For cloud providers, the challenge is to make these assumptions about cloud efficiency real, and doing that isn’t simply a matter of building a data center and linking it to a delivery network.
Cloud infrastructure must offer both business and technology benefits
Cloud-specific technology components are designed for the kind of evolution that originates with certain services and then broadens them. While every company in the space doesn’t necessarily offer the full range of solutions, every cloud component company has products that are designed to be integrated into a flexible cloud infrastructure. By selecting a cloud vendor with this kind of flexibility, cloud providers are buying insurance against a predictably dynamic and sometimes disorderly cloud market evolution.

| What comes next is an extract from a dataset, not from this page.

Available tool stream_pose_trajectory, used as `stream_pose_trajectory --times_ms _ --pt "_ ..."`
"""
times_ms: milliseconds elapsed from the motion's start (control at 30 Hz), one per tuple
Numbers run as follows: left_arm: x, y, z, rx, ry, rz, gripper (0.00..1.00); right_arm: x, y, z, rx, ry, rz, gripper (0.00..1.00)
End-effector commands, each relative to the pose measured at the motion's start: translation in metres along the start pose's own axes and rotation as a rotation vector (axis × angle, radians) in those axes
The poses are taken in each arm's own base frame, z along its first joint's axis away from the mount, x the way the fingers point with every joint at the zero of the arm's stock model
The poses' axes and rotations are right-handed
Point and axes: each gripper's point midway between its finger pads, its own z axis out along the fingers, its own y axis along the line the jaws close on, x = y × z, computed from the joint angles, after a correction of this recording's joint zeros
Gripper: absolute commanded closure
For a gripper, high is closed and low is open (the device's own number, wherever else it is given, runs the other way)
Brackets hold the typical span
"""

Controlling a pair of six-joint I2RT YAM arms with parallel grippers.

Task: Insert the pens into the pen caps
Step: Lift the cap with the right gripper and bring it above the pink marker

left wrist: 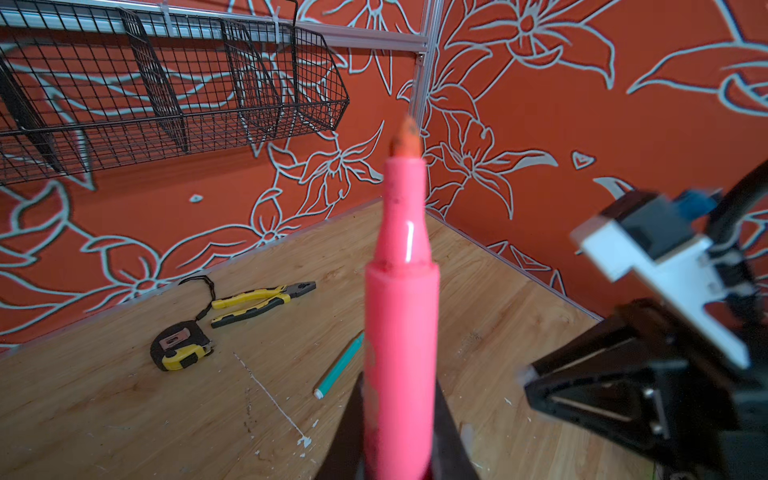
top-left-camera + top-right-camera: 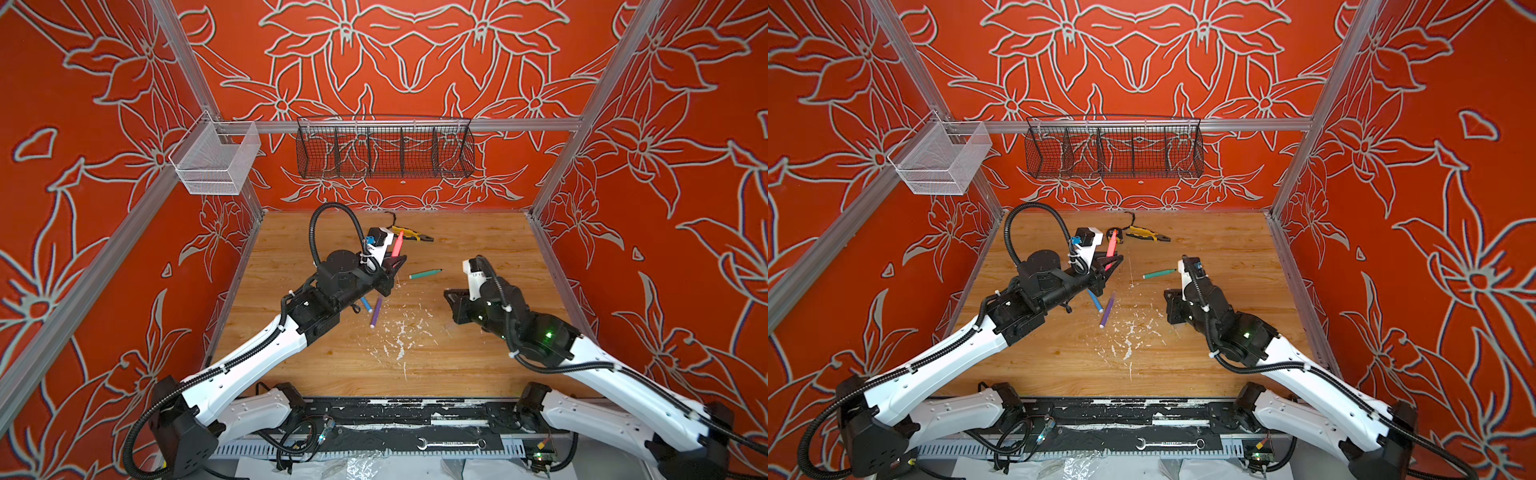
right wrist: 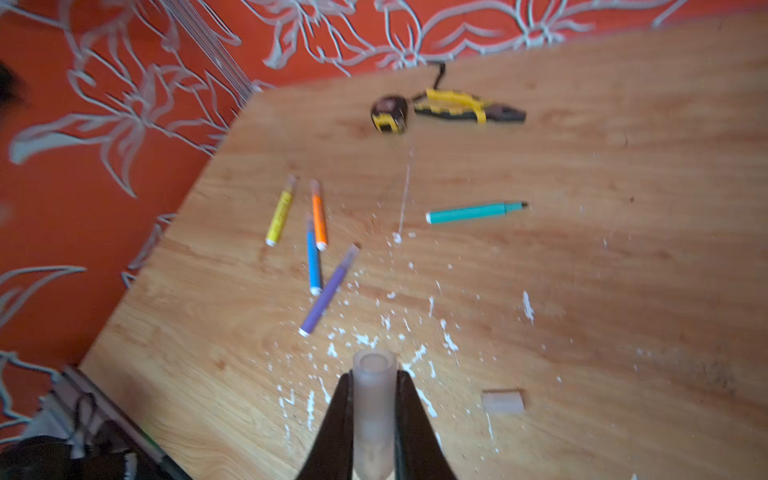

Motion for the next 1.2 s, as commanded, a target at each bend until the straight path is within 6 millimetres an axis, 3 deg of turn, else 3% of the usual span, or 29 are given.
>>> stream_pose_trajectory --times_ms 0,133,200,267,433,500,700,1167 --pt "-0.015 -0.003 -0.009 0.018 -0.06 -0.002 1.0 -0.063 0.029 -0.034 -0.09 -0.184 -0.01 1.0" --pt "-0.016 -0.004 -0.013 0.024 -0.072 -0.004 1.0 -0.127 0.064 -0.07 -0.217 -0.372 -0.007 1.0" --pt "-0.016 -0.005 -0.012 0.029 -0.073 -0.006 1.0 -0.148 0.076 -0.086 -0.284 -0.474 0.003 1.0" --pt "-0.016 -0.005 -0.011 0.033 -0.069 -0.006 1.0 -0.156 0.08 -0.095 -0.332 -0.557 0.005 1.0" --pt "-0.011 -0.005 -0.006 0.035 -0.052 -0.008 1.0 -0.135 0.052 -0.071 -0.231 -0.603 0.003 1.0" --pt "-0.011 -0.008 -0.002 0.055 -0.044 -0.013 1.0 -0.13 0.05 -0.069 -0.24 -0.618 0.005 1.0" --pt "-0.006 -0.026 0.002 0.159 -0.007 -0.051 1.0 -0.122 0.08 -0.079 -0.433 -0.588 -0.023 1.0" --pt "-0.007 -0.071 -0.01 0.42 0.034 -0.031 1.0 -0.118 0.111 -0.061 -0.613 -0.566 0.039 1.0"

Key components for creating the cloud services business case
The following components of cloud infrastructure provide a specific benefit for making the cloud business case real and helping it evolve:
- Resource allocation. All cloud computing includes a mechanism for resource allocation, management and sharing. A pool of resources is shared among cloud service buyers, and it is critical that these "multi-tenant" resources appear to be dedicated to each buyer. But all of the available resources are efficiently distributed, with at least some dynamic assignment capabilities among cloud users. Cloud resource management is the basis for all cloud services, and it can be based on technologies like virtualization, multithreaded operating systems, service-oriented architecture or a combination of these features.
- Cloud service models. Three basic models of cloud service have emerged: Infrastructure as a Service (IaaS), Platform as a Service (PaaS) and Software as a Service (SaaS). Each of these models cedes some traditional IT infrastructure to the cloud, with SaaS ceding the most and IaaS ceding the least. Since the user must contribute any IT components that are not provided by the cloud, SaaS does the most for the user and displaces the most direct user costs, while IaaS displaces the least.
- Cloud provider profits. Another important element of cloud mission fulfillment is to find a service that lets the provider displace enough cost to increase the profit opportunity but at the same time control provider costs and expand the early market opportunity. Higher-level services like SaaS are more application-specific and therefore have more limited prospect pools. The more that a cloud provider's infrastructure can support all three models, the greater the flexibility it has for early targeting and later service evolution, even though its initial costs may be higher.
- Cloud management and billing. Management and billing are critical to the cloud, and here the most critical issue is multi-tenancy. By definition, the cloud means using shared infrastructure, and the process of sharing means that users can access a pool of resources rather than dedicated resources. Cloud-customer use of shared resources must not compete in an adverse way, and resource management can never be allowed to interfere with the operation of other users. And, finally, customer use of resources must be accounted for in order to manage capacity planning and billing.